> _What you are asked to do_:
Retrieve every line of the data holding the word "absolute".

Record excerpts Start Marker

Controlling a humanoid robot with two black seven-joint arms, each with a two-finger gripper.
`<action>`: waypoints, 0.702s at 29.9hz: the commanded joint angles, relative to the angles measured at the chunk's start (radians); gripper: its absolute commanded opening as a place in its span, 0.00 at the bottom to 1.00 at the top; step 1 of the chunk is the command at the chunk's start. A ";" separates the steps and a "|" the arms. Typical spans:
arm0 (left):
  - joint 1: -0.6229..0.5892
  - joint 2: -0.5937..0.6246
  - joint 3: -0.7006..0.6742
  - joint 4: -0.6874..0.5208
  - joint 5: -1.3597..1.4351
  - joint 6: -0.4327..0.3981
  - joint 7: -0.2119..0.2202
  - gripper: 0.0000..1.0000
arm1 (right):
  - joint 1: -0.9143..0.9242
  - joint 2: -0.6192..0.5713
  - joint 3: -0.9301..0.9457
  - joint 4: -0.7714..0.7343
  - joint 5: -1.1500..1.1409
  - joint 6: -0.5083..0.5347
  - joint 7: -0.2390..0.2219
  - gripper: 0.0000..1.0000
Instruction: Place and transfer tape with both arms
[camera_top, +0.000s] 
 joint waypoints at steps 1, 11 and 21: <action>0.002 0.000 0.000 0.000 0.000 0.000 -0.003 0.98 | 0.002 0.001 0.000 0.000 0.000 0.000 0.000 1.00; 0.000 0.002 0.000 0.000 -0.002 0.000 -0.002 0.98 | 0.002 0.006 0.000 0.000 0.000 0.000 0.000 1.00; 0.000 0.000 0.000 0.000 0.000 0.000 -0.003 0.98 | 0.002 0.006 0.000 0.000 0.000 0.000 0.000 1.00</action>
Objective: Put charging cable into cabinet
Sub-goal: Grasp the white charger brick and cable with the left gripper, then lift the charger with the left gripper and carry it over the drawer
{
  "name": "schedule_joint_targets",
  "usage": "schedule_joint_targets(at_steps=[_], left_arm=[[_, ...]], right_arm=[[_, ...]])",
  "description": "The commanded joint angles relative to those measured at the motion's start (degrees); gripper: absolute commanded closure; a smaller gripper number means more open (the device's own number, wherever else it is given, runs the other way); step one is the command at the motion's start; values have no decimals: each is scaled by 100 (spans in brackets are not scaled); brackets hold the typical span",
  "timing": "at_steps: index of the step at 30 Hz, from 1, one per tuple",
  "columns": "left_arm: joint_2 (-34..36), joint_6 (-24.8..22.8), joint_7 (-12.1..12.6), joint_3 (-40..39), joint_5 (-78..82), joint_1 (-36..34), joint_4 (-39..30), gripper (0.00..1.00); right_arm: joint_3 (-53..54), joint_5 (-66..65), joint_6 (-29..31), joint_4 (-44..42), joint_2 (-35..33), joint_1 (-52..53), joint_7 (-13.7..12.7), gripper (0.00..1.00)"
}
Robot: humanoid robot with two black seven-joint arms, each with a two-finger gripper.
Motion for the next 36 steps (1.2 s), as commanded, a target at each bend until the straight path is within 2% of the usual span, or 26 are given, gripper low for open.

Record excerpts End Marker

> _Expected answer_:
`<action>`: waypoints, 0.702s at 29.9hz: the commanded joint angles, relative to the angles measured at the chunk's start (radians); gripper: its absolute commanded opening as a place in its span, 0.00 at the bottom to 1.00 at the top; step 1 of the chunk is the command at the chunk's start. A ";" separates the steps and a "|" the arms. Typical spans:
  "description": "The commanded joint angles relative to those measured at the motion's start (degrees); gripper: absolute commanded closure; a smaller gripper number means more open (the device's own number, wherever else it is given, runs the other way); step one is the command at the motion's start; values have no decimals: each is scaled by 100 (spans in brackets are not scaled); brackets hold the typical span",

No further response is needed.